Basic Usage#

This example demonstrates the fundamental operations for reading OME-Zarr files with xarray-ome.

Opening OME-Zarr Files#

There are two main ways to open OME-Zarr files:

  1. As a DataTree - contains all resolution levels

  2. As a Dataset - contains a single resolution level

import xarray as xr
from xarray_ome import open_ome_dataset, open_ome_datatree

# Sample data from the Image Data Resource
url = "https://uk1s3.embassy.ebi.ac.uk/idr/zarr/v0.4/idr0062A/6001240.zarr"

Opening as Dataset#

Open a single resolution level (default is highest resolution):

# Open highest resolution (default)
ds = open_ome_dataset(url)

print("Dataset dimensions:", dict(ds.sizes))
print("Data variables:", list(ds.data_vars.keys()))
print("Coordinate names:", list(ds.coords.keys()))
Dataset dimensions: {'c': 2, 'z': 236, 'y': 275, 'x': 271}
Data variables: ['image']
Coordinate names: ['c', 'z', 'y', 'x']

Exploring Coordinates#

OME-NGFF coordinate transformations are converted to xarray coordinates:

# Show coordinate details
print("\nCoordinate ranges:")
for name, coord in ds.coords.items():
    print(f"{name}: {coord.shape[0]} points")
    if name in ['x', 'y', 'z']:
        unit = ds.attrs['ome_axes_units'].get(name, 'unknown')
        print(f"  Range: [{float(coord.min()):.2f}, {float(coord.max()):.2f}] {unit}")
Coordinate ranges:
c: 2 points
z: 236 points
  Range: [0.00, 117.55] micrometer
y: 275 points
  Range: [0.00, 98.75] micrometer
x: 271 points
  Range: [0.00, 97.31] micrometer

Opening as DataTree#

Open all resolution levels in the multiscale pyramid:

# Open as DataTree to get all resolutions
dt = open_ome_datatree(url)

print("\nDataTree structure:")
print(f"Root node: {dt.name}")
print(f"Children: {list(dt.children.keys())}")
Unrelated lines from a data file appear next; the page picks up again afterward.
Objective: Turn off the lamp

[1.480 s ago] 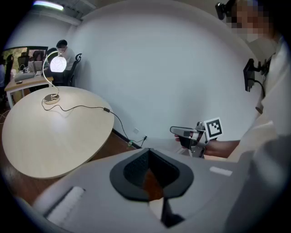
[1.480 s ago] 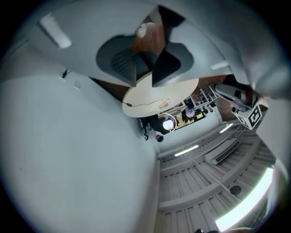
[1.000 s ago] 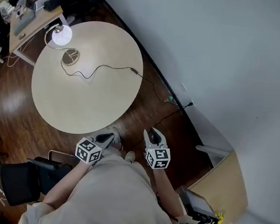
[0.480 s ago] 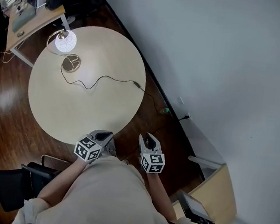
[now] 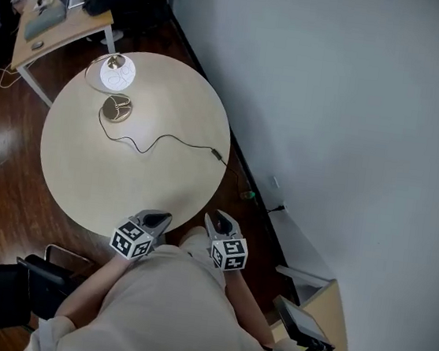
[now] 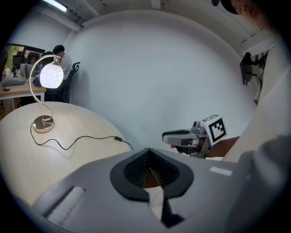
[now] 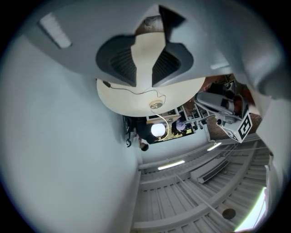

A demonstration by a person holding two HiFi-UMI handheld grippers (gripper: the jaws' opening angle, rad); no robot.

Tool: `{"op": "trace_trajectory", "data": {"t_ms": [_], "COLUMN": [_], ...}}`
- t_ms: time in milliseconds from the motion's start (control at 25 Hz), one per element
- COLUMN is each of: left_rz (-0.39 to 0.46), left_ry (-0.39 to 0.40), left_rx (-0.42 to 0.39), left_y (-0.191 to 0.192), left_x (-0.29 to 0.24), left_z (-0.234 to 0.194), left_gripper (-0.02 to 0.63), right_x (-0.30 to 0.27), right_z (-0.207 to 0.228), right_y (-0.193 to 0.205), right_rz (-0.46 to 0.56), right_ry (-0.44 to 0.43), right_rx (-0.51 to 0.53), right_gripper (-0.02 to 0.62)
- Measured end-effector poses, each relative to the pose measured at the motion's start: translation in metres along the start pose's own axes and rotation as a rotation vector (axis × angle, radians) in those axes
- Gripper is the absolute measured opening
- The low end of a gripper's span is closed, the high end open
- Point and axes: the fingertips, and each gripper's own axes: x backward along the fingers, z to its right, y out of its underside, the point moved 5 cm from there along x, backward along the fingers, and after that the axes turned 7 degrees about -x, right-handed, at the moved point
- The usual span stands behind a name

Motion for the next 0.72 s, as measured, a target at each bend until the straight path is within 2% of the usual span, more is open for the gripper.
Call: {"op": "trace_trajectory", "data": {"t_ms": [120,200,320,480,720], "left_rz": [0.049,0.086,0.142,0.142,0.137], "left_ry": [-0.044,-0.086,-0.144,-0.194,-0.280], "left_rx": [-0.003,0.028,0.086,0.121,0.160], "left_y": [-0.013,-0.012,-0.009,-0.012,-0.033], "left_x": [0.012,0.017,0.019,0.015,0.000], "left_z": [-0.020,-0.037,-0.039,-0.034,-0.038], "left_gripper": [0.003,0.003,0.003,0.003,0.003], "right_x": [-0.025,-0.049,-0.072,-0.095,-0.134], "right_z": [0.000,-0.003,-0.010,-0.024,-0.011], "right_y": [-0.017,-0.019,-0.019,-0.023,-0.045], "right_rz": [-0.012,-0.045,-0.115,-0.182,-0.265], "right_ry": [-0.019,-0.052,-0.125,-0.229,-0.313], "right_rx": [0.007,0.033,0.097,0.180,0.281], "right_gripper": [0.109,0.109,0.109,0.109,0.109]}}
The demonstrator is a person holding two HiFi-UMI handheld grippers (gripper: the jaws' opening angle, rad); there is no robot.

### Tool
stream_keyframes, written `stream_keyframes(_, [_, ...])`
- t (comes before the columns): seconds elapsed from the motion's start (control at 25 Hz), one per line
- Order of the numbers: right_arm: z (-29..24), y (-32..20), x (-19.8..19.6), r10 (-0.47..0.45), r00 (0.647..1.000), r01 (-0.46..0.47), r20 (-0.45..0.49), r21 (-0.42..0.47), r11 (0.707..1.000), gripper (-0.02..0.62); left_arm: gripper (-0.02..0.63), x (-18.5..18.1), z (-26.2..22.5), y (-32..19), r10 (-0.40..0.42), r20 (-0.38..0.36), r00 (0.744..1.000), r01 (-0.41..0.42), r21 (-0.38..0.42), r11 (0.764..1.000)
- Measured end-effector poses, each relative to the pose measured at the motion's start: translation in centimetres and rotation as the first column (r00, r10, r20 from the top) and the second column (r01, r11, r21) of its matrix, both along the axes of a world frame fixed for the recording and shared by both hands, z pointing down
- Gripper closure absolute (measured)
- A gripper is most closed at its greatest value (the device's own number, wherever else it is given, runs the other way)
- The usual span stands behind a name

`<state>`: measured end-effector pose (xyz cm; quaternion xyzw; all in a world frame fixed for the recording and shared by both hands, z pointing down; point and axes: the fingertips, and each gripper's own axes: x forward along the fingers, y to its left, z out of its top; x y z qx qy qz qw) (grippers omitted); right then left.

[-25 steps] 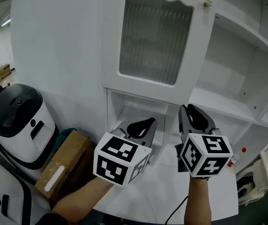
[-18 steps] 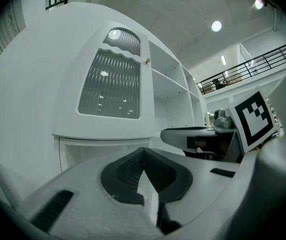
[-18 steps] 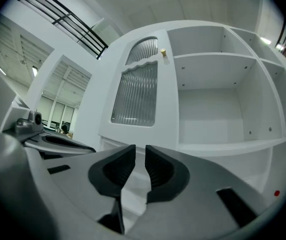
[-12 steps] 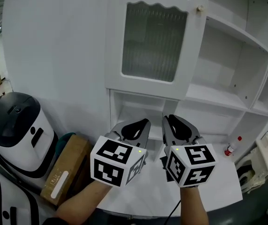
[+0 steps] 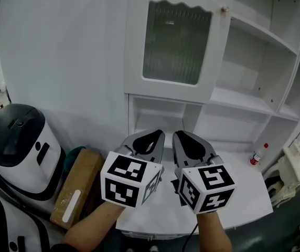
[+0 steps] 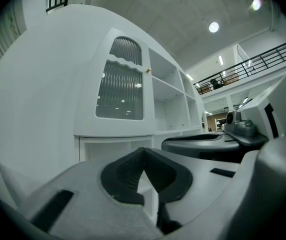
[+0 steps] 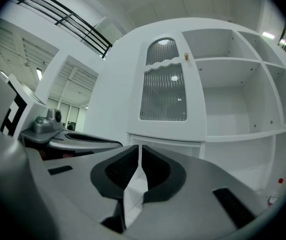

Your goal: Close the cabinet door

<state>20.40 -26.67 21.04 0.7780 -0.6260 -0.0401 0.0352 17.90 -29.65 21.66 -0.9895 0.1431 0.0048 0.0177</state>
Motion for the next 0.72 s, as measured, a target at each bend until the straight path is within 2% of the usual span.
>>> stream_keyframes(0.72, [0.3, 0.8, -1.9, 0.032, 0.999, -0.032, 0.003, 0.007, 0.999, 0.563, 0.594, -1.5, 0.5, 0.5, 0.029, 0.003, 1.0, -0.029, 0.006, 1.0])
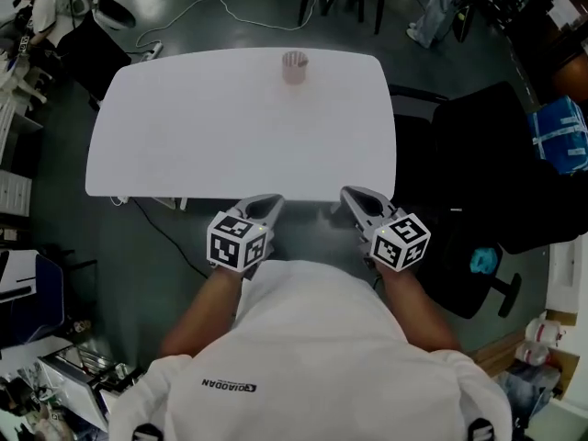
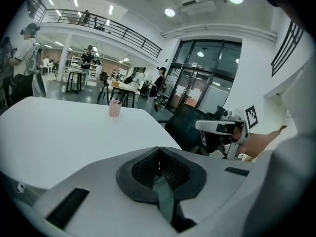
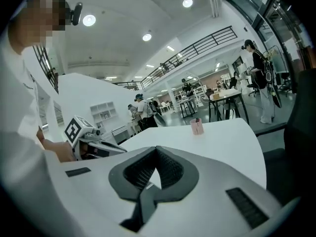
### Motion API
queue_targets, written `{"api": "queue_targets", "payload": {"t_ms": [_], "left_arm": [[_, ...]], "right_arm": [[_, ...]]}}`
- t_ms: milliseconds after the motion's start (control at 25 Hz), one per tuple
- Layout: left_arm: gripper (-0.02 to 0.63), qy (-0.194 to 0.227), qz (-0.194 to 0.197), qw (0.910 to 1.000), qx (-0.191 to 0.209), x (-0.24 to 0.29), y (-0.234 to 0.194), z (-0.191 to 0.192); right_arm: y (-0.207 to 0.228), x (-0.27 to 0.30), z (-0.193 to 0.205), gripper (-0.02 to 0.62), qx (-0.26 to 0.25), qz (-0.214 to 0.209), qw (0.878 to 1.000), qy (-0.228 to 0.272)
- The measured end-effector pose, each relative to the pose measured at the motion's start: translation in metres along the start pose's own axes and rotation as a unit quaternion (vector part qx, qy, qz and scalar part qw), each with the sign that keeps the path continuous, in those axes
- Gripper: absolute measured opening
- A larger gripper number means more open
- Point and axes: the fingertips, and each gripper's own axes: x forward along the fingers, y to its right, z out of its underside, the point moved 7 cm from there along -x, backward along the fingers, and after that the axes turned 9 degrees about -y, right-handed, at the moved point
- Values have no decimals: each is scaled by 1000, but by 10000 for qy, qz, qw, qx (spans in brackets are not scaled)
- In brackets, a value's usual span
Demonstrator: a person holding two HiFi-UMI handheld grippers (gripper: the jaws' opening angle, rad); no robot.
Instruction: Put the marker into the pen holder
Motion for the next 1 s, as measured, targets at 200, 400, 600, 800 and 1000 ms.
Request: {"api": "queue_targets", "payload": {"t_ms": [200,400,600,800,1000], "left_arm": [[28,-219,-111,9997,-43,1,50,38],[28,-30,-275,9996,76,-4,80,31],[28,233,-461,9985,202,-26,89,18],[28,129,-342,9984,427,-20,104,13],[28,249,-304,9969,683,-23,114,2]], "right_arm": [[0,-42,35,18,123,-13,9999,33],[1,-76,44,18,285,-2,9992,293],[-17,-91,42,18,158,-71,9987,472],[-19,-102,45,18,126,61,9986,503],[-23,-104,47,18,61,193,9979,609]]}}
# Show shape of each resolution level
print("\nResolution levels:")
for name, child in dt.children.items():
    shape = child.ds['image'].shape
    print(f"  {name}: {shape}")
DataTree structure:
Root node: root
Children: ['scale0', 'scale1', 'scale2']

Resolution levels:
  scale0: (2, 236, 275, 271)
  scale1: (2, 236, 137, 135)
  scale2: (2, 236, 68, 67)

Accessing Different Resolutions#

# Access highest resolution from DataTree
high_res = dt["scale0"].ds
print(f"Highest resolution: {high_res['image'].shape}")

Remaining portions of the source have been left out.